Hekla Dögg Jónsdóttir (b. 1969) studied at the Icelandic College of Art and Crafts and received her BFA and MFA from California Institute of the Arts; she has also studied in Germany and Maine, U.S.A.
A founder of Kling & Bang Gallery, Hekla has curated several exhibitions and has lectured at the Iceland Academy of the Arts. Magic is a leitmotif in Hekla’s work as she seeks to capture the “perfect moments” when wonderful things appear unexpectedly and in the most unlikely places. Her multimedia installations, such as her sound-reactive cold cathode light sculptures of fireworks or waterfalls in dialogue with audio and video, have been exhibited internationally to wide acclaim.

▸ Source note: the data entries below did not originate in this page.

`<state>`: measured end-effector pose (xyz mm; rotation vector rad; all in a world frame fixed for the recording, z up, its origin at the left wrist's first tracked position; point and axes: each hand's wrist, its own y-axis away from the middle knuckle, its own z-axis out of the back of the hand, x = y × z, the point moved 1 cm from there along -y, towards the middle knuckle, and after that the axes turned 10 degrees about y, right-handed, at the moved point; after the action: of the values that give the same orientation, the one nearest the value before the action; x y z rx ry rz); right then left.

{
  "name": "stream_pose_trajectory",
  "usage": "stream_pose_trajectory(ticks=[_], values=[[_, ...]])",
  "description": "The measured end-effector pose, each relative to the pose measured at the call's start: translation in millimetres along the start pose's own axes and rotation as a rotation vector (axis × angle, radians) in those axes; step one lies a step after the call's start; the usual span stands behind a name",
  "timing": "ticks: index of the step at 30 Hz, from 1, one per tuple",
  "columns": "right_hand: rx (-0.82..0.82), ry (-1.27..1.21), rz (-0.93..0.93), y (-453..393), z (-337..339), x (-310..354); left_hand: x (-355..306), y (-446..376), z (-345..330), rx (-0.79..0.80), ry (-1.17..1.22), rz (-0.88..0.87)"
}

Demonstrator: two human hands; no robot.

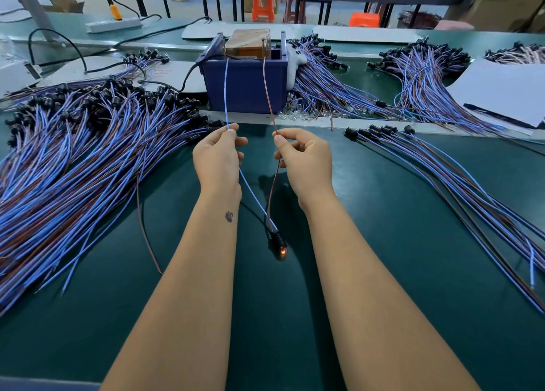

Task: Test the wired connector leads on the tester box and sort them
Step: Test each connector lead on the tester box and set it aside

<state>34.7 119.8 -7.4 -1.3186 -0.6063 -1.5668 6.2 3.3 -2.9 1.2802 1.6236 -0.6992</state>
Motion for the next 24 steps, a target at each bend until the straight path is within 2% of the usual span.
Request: stream_pose_trajectory(ticks=[24], values=[[0.018,0.049,0.009,-0.1,0.1,0.8,0.5,-3.2,0.7,-0.028,0.064,0.018]])
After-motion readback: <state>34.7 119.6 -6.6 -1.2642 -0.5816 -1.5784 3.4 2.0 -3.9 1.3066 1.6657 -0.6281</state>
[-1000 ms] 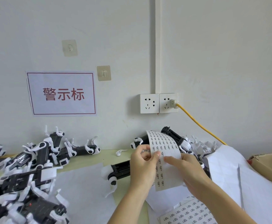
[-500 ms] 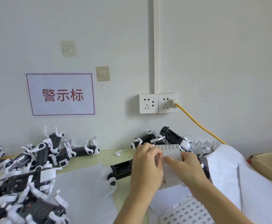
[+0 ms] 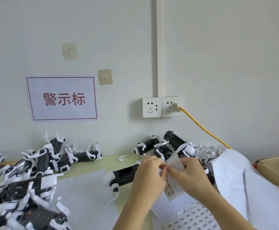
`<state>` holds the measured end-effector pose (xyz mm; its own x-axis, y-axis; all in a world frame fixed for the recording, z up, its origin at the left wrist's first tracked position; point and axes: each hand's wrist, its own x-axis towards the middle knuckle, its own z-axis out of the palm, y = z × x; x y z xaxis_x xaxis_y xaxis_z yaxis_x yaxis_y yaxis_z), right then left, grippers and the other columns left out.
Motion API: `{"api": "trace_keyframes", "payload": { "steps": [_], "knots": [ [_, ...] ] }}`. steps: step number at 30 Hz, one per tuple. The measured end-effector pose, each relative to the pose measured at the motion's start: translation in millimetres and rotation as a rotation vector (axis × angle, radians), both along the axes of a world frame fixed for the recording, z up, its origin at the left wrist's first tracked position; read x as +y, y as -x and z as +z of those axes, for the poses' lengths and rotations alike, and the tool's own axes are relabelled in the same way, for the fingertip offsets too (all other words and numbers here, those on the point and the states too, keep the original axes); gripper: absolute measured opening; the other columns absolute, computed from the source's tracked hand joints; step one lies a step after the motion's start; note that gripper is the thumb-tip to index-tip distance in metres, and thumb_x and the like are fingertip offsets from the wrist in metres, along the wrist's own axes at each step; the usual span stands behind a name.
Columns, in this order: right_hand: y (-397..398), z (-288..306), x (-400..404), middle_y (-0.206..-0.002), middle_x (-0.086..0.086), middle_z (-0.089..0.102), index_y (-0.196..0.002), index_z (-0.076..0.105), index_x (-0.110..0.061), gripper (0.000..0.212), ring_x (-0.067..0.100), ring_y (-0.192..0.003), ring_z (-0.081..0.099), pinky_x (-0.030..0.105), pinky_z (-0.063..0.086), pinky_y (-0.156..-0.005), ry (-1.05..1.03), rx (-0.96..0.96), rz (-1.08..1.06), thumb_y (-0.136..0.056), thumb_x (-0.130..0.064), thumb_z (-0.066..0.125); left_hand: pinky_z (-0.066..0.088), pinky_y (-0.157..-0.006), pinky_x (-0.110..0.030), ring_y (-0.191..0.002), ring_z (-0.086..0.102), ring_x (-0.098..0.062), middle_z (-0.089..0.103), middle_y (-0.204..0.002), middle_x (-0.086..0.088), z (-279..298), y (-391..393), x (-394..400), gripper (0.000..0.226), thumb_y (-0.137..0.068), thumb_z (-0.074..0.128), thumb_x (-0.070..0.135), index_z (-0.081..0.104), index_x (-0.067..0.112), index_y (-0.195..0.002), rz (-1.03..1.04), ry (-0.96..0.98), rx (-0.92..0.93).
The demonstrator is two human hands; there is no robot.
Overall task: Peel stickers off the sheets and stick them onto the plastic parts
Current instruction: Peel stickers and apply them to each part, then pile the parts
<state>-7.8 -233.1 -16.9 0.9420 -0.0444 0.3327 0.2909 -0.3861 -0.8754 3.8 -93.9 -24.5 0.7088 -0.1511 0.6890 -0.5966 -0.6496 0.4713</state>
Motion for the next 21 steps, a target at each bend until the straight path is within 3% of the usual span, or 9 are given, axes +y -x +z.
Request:
{"api": "trace_keyframes", "payload": {
  "steps": [4, 8, 13, 16, 19, 21],
  "knots": [
    [1.6, 1.1, 0.6, -0.051, 0.001, 0.046, -0.056, 0.052, -0.002, 0.033, 0.014, -0.049, 0.038, 0.023, 0.032, -0.048, 0.029, 0.014, -0.007, -0.087, -0.006, 0.064, 0.047, -0.077, -0.028, -0.089, 0.055, -0.012, 0.063, -0.085, 0.004, -0.5, -0.2, 0.2, 0.015, -0.093, 0.060, 0.016, 0.072, 0.011, -0.085, 0.002, -0.023, 0.006],
    [2.8, 2.6, 2.7, -0.055, 0.007, 0.043, -0.064, 0.050, 0.011, 0.029, 0.015, -0.054, 0.036, 0.028, 0.030, -0.053, 0.039, 0.016, 0.002, -0.085, -0.005, 0.063, 0.045, -0.072, -0.027, -0.087, 0.053, -0.013, 0.060, -0.083, 0.004, -0.7, 0.0, 0.1, 0.013, -0.091, 0.060, 0.013, 0.069, 0.010, -0.082, 0.012, -0.032, 0.011],
    [3.4, 2.9, 2.5, -0.057, 0.010, 0.047, -0.070, 0.055, 0.012, 0.022, 0.016, -0.055, 0.040, 0.030, 0.032, -0.054, 0.023, 0.007, 0.027, -0.084, -0.004, 0.062, 0.048, -0.072, -0.028, -0.083, 0.056, -0.011, 0.062, -0.082, 0.004, -2.5, -1.8, 0.7, 0.010, -0.087, 0.063, 0.012, 0.069, 0.013, -0.079, -0.007, 0.036, 0.063],
    [3.1, 3.2, 0.6, -0.058, 0.009, 0.054, -0.070, 0.061, 0.008, 0.018, 0.017, -0.054, 0.046, 0.028, 0.037, -0.052, 0.006, 0.012, 0.027, -0.084, -0.002, 0.061, 0.047, -0.067, -0.019, -0.075, 0.057, -0.005, 0.065, -0.076, 0.008, -3.6, -2.1, -0.3, 0.013, -0.086, 0.065, 0.011, 0.070, 0.016, -0.075, -0.027, 0.151, 0.093],
    [3.7, 4.5, -0.8, -0.053, 0.002, 0.056, -0.057, 0.064, -0.009, 0.029, 0.014, -0.050, 0.047, 0.022, 0.038, -0.047, -0.003, 0.017, 0.031, -0.085, -0.002, 0.061, 0.045, -0.064, -0.014, -0.073, 0.060, -0.005, 0.068, -0.071, 0.010, -4.7, -2.8, -0.5, 0.016, -0.085, 0.065, 0.009, 0.071, 0.017, -0.073, -0.063, 0.251, 0.142],
    [4.6, 5.1, -2.4, -0.054, 0.005, 0.059, -0.059, 0.067, -0.012, 0.030, 0.012, -0.049, 0.051, 0.019, 0.040, -0.046, -0.001, 0.014, 0.038, -0.087, -0.004, 0.062, 0.044, -0.065, -0.012, -0.074, 0.062, -0.005, 0.069, -0.072, 0.011, -4.2, -2.4, 0.1, 0.015, -0.085, 0.065, 0.009, 0.073, 0.017, -0.075, -0.093, 0.277, 0.161]
  ]
}}
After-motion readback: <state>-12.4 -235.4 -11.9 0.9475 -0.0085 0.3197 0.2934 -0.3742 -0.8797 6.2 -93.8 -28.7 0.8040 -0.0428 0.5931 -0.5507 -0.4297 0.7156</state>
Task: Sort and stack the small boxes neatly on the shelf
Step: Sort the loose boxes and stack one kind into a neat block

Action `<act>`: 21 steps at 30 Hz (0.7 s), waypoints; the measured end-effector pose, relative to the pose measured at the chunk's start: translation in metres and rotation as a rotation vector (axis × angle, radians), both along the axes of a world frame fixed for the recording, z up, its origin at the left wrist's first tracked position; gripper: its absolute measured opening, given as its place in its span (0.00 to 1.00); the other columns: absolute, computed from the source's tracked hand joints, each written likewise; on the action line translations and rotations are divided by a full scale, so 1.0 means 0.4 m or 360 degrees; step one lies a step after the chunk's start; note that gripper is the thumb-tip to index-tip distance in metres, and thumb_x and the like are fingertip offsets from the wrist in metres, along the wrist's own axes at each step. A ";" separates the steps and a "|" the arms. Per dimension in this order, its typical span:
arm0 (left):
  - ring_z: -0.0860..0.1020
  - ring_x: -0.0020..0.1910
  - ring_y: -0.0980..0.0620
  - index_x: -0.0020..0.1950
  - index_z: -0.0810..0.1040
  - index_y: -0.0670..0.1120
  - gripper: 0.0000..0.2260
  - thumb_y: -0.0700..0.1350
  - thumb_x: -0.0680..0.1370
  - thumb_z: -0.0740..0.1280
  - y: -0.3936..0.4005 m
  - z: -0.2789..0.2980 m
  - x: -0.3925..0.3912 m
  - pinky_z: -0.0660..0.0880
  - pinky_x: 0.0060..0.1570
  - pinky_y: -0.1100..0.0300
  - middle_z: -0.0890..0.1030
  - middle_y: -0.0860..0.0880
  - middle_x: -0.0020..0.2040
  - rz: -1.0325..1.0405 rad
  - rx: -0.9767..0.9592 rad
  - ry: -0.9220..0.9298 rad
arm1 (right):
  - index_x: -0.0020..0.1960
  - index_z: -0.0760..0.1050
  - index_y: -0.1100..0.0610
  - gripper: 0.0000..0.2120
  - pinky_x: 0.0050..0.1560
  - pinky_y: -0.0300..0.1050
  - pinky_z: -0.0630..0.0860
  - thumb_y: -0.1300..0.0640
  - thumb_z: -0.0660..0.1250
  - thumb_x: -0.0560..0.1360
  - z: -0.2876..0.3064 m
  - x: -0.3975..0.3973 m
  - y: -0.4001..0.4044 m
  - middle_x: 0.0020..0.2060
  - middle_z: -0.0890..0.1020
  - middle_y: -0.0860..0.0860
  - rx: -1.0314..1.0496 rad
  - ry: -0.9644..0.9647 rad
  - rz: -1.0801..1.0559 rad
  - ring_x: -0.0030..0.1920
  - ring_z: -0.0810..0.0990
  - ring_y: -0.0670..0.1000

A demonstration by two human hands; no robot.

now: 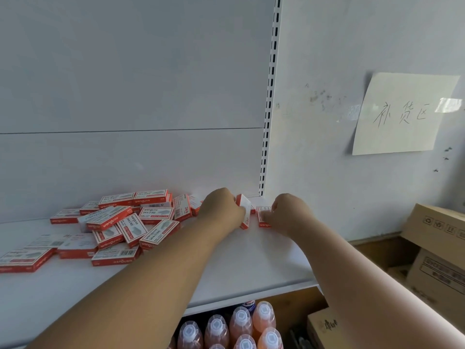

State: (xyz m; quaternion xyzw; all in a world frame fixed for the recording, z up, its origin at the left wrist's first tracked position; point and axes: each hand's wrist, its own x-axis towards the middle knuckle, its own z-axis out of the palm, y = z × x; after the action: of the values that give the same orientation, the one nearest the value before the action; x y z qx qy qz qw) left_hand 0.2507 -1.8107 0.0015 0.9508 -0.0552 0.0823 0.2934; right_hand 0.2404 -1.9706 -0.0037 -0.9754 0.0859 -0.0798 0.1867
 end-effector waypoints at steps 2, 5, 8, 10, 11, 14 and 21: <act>0.81 0.44 0.46 0.53 0.82 0.44 0.10 0.47 0.75 0.67 0.009 -0.002 0.004 0.77 0.43 0.55 0.83 0.46 0.47 -0.0004 -0.0081 -0.0071 | 0.33 0.64 0.56 0.18 0.26 0.42 0.60 0.48 0.68 0.73 0.001 0.004 0.009 0.29 0.70 0.50 -0.0083 0.0050 0.0018 0.28 0.68 0.49; 0.84 0.37 0.47 0.52 0.75 0.49 0.06 0.48 0.78 0.63 0.011 0.000 0.008 0.81 0.41 0.54 0.81 0.52 0.47 -0.0038 -0.0575 -0.0013 | 0.34 0.66 0.56 0.15 0.24 0.40 0.61 0.52 0.69 0.72 0.023 0.015 0.026 0.29 0.71 0.50 -0.0114 0.0174 -0.0004 0.27 0.68 0.48; 0.85 0.35 0.47 0.52 0.71 0.49 0.04 0.46 0.79 0.59 0.009 -0.009 0.002 0.82 0.38 0.52 0.82 0.49 0.47 -0.0067 -0.1168 0.0205 | 0.34 0.67 0.57 0.13 0.22 0.38 0.62 0.55 0.71 0.69 0.043 0.025 0.038 0.27 0.71 0.51 0.0014 0.0287 -0.0030 0.24 0.69 0.49; 0.85 0.37 0.46 0.57 0.72 0.45 0.08 0.45 0.81 0.59 0.011 -0.016 0.001 0.79 0.32 0.53 0.85 0.46 0.45 -0.0132 -0.1406 0.0287 | 0.33 0.69 0.58 0.11 0.23 0.36 0.62 0.57 0.71 0.67 0.039 0.028 0.039 0.26 0.71 0.52 0.0068 0.0304 -0.0029 0.23 0.69 0.50; 0.84 0.36 0.46 0.58 0.73 0.43 0.09 0.46 0.81 0.59 0.013 -0.017 -0.003 0.75 0.28 0.57 0.86 0.46 0.43 -0.0158 -0.1549 0.0325 | 0.33 0.71 0.59 0.09 0.24 0.36 0.62 0.57 0.69 0.66 0.029 0.029 0.038 0.26 0.71 0.52 0.0094 0.0275 -0.0031 0.23 0.69 0.51; 0.79 0.35 0.44 0.55 0.77 0.43 0.14 0.51 0.83 0.58 0.020 -0.006 -0.015 0.71 0.24 0.62 0.84 0.44 0.36 -0.0170 -0.2140 0.0561 | 0.37 0.75 0.59 0.08 0.27 0.36 0.63 0.55 0.64 0.69 -0.007 0.027 0.030 0.27 0.73 0.53 0.0400 0.0042 -0.0071 0.25 0.70 0.52; 0.79 0.30 0.52 0.54 0.77 0.42 0.06 0.43 0.79 0.67 0.048 -0.002 -0.011 0.77 0.28 0.61 0.80 0.45 0.33 -0.0165 -0.2323 0.0601 | 0.49 0.74 0.60 0.08 0.30 0.41 0.69 0.63 0.62 0.71 0.011 0.004 0.016 0.32 0.83 0.55 0.1878 -0.0073 0.0104 0.31 0.82 0.54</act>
State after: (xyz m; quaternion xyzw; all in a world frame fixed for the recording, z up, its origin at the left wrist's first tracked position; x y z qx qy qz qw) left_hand 0.2464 -1.7916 0.0006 0.5091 0.0199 -0.0803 0.8567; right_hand 0.2420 -1.9641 0.0005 -0.7068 0.0817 -0.0337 0.7019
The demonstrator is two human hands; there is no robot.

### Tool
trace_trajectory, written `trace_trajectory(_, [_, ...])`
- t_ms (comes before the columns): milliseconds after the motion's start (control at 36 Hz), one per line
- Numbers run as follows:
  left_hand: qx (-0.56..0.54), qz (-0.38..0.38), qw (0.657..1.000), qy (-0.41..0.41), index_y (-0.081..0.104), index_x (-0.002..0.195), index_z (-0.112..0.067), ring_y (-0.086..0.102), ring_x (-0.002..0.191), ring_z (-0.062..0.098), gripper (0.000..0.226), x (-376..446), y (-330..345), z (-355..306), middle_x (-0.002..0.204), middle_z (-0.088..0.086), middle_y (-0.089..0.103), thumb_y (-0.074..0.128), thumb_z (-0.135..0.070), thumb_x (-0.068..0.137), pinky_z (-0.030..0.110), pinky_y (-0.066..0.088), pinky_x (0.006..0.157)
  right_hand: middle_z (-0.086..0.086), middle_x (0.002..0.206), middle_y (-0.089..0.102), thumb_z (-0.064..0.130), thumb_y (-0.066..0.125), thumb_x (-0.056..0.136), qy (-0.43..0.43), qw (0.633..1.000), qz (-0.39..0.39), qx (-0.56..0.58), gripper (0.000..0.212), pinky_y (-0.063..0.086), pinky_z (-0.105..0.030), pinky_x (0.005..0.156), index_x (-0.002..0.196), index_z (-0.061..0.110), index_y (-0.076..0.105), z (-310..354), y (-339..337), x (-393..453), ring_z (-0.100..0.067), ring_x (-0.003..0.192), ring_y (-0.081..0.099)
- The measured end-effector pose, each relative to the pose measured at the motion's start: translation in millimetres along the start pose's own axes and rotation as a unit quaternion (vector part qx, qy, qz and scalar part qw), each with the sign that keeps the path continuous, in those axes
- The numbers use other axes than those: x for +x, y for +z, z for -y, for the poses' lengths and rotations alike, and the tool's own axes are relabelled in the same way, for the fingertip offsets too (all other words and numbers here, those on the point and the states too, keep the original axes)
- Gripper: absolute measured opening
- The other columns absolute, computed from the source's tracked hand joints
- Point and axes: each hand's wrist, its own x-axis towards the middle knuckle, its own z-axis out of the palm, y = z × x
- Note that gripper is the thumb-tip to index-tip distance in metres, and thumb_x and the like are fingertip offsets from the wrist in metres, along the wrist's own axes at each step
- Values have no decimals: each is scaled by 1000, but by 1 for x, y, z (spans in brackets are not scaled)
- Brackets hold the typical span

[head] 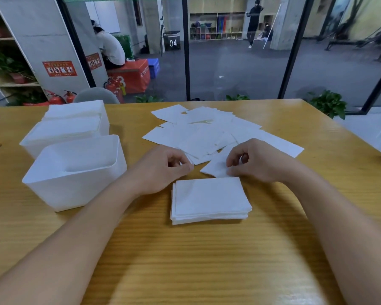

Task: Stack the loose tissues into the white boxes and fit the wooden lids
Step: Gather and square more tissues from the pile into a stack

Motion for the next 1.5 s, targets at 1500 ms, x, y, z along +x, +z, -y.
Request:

Rúrí (b.1951) was 23 when she came to the attention of the public in a “striking” way in the summer of 1974, when she attacked a gilded Mercedes Benz with a sledgehammer and displayed the result as a symbol of materialism and consumerism at an outdoor exhibition on Lækjartorg Square in central Reykjavík. Rúrí has become one of Iceland’s most prominent artists, and many of her works can be found in public spaces and public and private collections. Working in a wide range of media, Rúrí presents her consternation for threatened nature and human discord intertwined with and alongside her more conceptual interests in time, relativity, and ephemerality. Her grand entrance on the international stage was her participation in the 2003 Venice Biennale.